Task directions: For every line of the records below that holds "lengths", add one. Give only the final total.

++++++++++++++++++++

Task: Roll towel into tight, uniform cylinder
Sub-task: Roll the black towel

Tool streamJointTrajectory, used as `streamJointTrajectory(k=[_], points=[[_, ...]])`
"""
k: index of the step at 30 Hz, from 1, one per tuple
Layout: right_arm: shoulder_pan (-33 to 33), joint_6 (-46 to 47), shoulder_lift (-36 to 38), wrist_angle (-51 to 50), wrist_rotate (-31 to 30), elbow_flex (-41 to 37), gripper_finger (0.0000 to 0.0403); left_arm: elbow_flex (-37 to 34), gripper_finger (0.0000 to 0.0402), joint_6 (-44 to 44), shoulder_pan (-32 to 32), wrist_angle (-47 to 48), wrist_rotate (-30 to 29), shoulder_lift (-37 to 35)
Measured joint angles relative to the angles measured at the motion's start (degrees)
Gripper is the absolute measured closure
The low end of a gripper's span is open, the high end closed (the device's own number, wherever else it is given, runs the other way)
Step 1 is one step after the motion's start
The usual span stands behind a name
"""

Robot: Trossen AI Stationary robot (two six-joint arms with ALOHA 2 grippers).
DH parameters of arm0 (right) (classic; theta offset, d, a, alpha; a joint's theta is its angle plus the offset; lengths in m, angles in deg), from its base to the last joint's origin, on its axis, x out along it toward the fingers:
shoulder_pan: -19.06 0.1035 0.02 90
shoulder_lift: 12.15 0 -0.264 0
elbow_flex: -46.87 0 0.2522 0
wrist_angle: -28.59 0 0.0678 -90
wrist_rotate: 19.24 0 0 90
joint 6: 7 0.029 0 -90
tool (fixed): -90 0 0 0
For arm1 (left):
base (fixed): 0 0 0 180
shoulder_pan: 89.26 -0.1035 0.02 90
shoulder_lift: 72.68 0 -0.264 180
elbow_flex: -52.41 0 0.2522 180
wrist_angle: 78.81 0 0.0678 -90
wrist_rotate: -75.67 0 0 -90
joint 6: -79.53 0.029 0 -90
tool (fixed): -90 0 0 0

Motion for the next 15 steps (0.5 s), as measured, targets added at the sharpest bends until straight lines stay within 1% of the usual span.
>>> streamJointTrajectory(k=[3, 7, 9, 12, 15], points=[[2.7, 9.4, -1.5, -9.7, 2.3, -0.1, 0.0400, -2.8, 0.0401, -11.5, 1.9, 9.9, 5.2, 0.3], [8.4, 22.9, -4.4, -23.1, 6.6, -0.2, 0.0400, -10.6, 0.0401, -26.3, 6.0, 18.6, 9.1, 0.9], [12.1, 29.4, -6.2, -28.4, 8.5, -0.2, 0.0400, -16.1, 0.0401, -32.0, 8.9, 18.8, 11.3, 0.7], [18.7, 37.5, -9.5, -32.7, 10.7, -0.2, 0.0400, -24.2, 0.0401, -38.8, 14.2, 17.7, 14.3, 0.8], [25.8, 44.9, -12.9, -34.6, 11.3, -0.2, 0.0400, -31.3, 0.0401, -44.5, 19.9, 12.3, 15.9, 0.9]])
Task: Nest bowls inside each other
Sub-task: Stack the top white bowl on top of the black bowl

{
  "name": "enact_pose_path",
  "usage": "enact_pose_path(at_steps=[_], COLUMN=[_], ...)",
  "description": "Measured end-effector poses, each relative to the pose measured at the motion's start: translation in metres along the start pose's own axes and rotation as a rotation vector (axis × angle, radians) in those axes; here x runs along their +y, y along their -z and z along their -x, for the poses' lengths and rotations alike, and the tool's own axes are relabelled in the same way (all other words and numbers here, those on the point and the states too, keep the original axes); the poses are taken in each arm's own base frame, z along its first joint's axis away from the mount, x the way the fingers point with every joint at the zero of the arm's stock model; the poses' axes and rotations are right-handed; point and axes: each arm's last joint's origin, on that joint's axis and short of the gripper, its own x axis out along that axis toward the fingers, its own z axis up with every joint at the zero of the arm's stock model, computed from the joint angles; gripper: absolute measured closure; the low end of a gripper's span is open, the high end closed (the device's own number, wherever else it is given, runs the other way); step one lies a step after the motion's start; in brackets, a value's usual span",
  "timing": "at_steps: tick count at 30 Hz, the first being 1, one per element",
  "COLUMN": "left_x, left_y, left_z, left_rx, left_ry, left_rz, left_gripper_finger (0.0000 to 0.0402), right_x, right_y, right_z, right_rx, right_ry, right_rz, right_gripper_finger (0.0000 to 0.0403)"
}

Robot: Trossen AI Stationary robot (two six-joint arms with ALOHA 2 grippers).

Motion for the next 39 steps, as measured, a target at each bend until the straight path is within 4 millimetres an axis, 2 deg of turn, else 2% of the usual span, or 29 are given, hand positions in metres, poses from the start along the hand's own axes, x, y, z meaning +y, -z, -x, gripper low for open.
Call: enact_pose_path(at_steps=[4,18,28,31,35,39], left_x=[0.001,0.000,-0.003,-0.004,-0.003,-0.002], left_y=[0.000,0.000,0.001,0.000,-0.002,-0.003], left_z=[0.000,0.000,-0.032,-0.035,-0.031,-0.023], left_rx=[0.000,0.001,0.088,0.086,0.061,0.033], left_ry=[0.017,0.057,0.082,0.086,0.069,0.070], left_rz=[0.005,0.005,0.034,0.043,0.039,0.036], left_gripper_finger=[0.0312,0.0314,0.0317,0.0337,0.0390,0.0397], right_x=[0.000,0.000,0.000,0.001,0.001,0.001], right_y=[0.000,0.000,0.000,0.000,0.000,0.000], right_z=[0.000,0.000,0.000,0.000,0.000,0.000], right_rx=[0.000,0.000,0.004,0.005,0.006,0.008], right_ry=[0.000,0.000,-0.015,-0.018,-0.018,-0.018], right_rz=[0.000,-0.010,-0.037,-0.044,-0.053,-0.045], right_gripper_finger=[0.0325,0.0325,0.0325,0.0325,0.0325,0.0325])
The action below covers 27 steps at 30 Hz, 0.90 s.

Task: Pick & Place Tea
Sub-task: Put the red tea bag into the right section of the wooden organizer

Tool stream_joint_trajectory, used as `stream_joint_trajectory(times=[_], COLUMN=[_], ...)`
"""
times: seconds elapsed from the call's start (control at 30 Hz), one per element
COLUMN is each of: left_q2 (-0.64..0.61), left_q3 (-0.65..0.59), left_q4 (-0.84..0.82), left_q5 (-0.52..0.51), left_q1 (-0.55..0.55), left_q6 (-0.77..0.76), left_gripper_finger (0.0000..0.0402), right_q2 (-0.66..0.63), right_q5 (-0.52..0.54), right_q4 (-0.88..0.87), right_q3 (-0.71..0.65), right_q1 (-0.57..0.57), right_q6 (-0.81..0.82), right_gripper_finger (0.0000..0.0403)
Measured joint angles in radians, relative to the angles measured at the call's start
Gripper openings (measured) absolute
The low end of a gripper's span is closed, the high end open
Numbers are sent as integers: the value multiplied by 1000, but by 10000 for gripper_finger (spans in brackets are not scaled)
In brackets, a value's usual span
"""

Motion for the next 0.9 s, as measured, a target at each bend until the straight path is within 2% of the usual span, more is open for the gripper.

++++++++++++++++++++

Task output: 2